_Problem requirements_.
Reproduce only the lines below from the line containing "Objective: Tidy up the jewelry" to the line containing "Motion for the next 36", exactly as written, with both end lines kept. Omit the pictures.

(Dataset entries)

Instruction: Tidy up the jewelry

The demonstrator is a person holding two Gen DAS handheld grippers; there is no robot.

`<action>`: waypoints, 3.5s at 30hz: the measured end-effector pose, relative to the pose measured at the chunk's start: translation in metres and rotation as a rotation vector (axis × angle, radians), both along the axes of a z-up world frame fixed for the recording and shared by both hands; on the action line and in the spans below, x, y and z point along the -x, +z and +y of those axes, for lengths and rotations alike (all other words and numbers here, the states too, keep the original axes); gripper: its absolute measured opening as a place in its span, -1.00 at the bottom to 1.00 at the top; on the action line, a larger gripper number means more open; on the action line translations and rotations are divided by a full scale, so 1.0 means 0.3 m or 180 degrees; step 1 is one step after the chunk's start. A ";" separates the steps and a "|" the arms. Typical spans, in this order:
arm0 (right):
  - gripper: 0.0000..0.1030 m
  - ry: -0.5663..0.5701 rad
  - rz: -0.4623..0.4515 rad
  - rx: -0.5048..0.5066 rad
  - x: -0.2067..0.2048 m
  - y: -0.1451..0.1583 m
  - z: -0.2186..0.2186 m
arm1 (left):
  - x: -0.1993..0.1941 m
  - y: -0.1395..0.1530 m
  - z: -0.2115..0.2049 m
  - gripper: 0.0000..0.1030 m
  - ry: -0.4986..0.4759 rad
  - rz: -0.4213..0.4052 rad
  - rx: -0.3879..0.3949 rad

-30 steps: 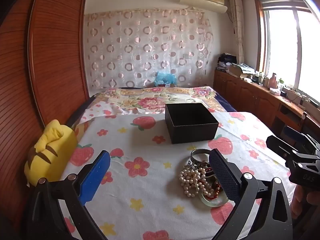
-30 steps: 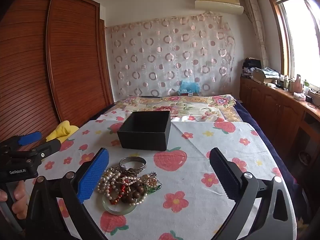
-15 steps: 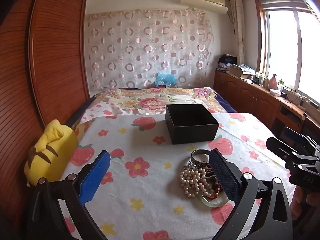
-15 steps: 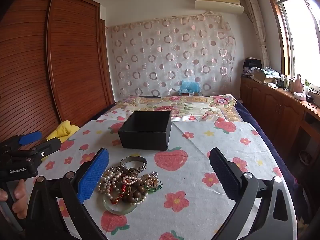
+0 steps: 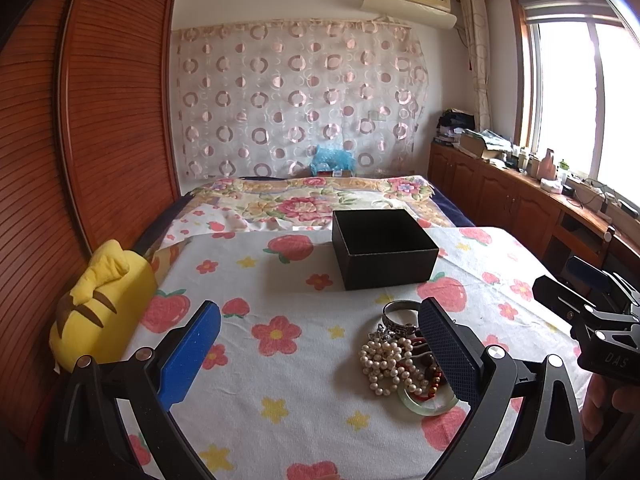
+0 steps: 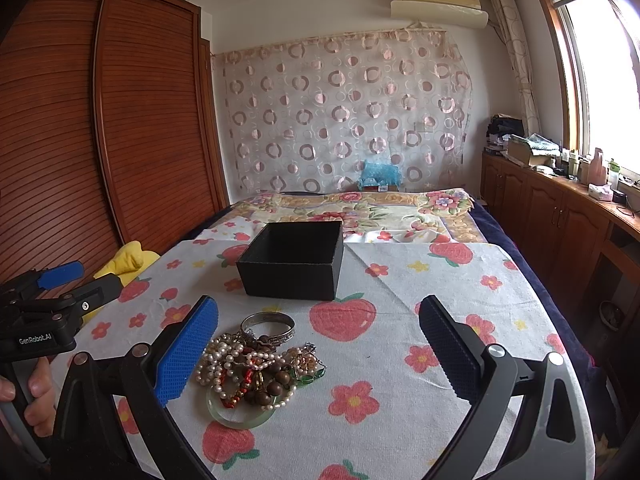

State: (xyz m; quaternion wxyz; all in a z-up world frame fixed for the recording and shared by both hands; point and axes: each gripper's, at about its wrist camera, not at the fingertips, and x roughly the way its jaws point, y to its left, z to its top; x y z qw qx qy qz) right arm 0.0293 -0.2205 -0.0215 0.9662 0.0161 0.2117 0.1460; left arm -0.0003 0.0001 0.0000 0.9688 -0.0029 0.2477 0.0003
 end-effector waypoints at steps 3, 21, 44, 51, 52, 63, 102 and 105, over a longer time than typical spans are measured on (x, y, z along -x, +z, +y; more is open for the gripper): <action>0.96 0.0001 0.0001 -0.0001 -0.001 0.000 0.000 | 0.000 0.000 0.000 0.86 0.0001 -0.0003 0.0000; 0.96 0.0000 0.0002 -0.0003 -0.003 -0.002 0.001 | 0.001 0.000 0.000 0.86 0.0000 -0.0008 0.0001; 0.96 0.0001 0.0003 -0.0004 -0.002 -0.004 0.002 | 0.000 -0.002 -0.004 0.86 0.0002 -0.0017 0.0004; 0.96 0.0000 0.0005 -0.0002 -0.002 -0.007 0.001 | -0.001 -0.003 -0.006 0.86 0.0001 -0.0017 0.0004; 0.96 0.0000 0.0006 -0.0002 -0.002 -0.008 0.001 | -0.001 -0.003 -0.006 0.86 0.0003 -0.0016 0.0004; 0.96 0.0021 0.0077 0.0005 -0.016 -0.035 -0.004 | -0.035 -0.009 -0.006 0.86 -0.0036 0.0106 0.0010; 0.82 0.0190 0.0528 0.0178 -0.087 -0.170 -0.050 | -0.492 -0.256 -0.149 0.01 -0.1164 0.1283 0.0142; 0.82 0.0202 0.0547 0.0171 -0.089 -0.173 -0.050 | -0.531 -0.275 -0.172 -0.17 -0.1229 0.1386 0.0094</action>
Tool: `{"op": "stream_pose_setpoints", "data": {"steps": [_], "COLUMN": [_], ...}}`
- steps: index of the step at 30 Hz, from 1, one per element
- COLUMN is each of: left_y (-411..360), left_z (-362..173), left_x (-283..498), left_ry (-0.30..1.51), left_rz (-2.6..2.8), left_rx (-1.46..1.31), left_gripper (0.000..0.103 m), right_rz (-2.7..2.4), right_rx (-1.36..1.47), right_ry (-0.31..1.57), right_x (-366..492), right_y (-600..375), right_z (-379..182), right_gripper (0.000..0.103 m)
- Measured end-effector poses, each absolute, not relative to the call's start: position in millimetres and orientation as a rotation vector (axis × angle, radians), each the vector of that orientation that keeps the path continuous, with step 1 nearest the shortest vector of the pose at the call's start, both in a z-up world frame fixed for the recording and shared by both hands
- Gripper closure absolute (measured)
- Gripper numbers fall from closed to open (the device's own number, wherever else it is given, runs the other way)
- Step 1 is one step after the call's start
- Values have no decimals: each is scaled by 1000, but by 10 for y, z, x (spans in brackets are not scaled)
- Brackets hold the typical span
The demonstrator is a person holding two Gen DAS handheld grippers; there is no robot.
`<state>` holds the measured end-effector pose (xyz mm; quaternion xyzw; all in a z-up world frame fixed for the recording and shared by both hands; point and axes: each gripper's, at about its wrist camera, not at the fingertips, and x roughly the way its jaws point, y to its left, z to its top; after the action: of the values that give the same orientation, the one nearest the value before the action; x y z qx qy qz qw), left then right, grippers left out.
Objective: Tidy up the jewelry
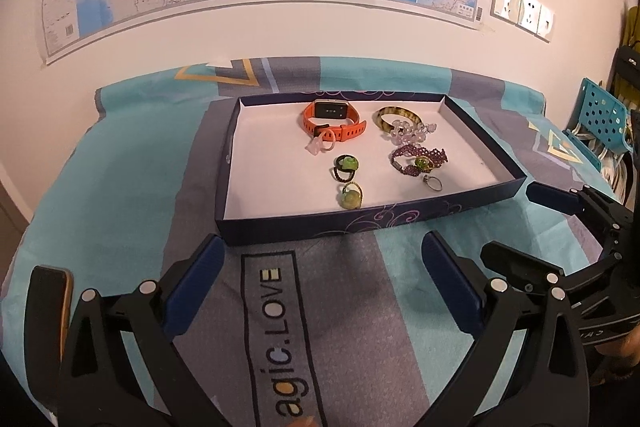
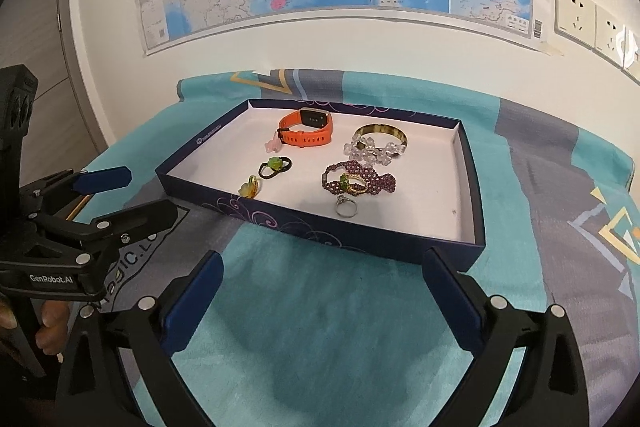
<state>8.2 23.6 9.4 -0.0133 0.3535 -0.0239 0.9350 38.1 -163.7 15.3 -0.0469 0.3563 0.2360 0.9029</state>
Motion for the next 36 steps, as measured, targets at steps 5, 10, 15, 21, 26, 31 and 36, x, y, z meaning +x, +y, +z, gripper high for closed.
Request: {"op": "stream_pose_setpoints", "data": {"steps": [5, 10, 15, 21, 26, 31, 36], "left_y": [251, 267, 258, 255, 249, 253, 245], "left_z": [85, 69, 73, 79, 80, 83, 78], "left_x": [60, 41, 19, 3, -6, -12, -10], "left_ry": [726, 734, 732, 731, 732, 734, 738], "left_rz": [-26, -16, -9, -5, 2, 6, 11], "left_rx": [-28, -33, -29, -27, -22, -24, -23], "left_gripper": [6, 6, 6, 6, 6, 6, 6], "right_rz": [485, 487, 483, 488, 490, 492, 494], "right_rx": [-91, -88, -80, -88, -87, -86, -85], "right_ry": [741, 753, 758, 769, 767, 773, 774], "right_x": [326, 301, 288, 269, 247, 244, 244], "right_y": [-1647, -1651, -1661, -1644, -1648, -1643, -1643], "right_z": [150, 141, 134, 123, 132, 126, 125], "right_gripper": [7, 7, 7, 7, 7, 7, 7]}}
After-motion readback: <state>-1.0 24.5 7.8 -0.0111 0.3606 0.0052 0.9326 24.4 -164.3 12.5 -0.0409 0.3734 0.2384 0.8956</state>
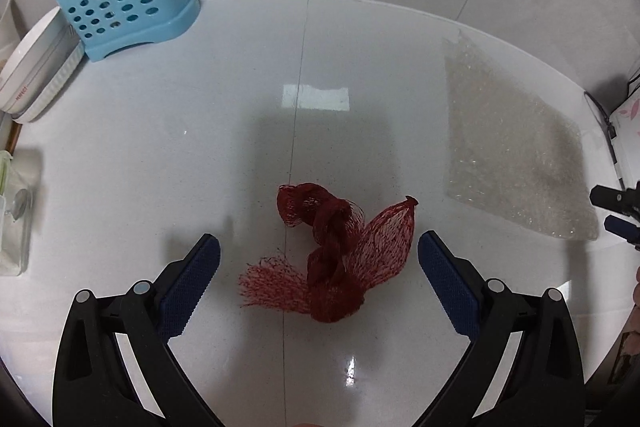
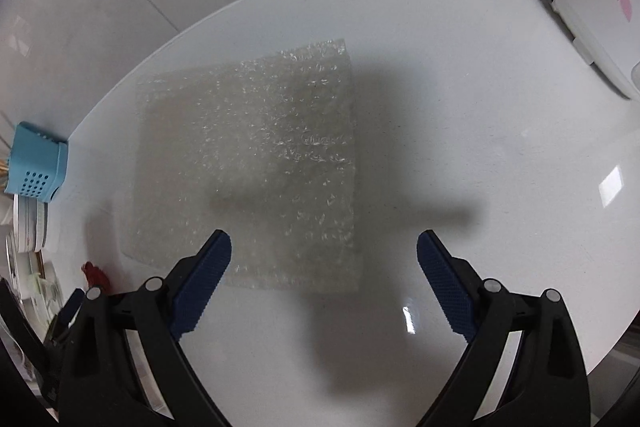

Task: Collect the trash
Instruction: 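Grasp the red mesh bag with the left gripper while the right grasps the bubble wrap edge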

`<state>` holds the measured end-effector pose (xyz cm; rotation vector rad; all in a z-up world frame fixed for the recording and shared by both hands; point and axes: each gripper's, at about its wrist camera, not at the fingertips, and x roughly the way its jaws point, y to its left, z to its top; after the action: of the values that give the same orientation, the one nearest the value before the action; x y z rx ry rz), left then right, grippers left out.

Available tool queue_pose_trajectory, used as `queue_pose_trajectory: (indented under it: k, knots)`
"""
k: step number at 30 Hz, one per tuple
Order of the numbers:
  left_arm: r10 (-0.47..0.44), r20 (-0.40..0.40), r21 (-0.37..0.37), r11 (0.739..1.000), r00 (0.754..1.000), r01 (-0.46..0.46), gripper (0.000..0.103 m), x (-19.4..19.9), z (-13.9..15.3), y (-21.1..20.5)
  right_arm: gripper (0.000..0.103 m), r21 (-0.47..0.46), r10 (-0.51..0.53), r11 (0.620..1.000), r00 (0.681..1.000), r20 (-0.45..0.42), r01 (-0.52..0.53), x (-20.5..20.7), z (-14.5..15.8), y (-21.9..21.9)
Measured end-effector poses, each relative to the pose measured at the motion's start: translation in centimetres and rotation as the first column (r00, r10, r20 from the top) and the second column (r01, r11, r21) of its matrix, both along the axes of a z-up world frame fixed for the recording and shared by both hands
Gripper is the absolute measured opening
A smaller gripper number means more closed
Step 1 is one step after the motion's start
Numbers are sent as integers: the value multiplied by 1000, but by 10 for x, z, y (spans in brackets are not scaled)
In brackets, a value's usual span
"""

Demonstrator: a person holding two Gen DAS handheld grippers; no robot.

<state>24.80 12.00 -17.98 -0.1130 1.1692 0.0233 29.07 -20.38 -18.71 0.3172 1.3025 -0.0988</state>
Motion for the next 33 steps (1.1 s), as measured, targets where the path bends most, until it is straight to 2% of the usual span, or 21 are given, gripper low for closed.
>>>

_Result of the task_.
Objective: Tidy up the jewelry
<state>8.2 23.6 9.4 -0.0133 0.3535 -0.0239 0.9350 38.1 -163.7 15.3 -0.0469 0.3563 0.2360 0.9029</state>
Motion for the next 36 steps, as measured, targets at steps 5, 10, 15, 21, 26, 31 and 36, x, y, z meaning +x, +y, +z, gripper high for closed.

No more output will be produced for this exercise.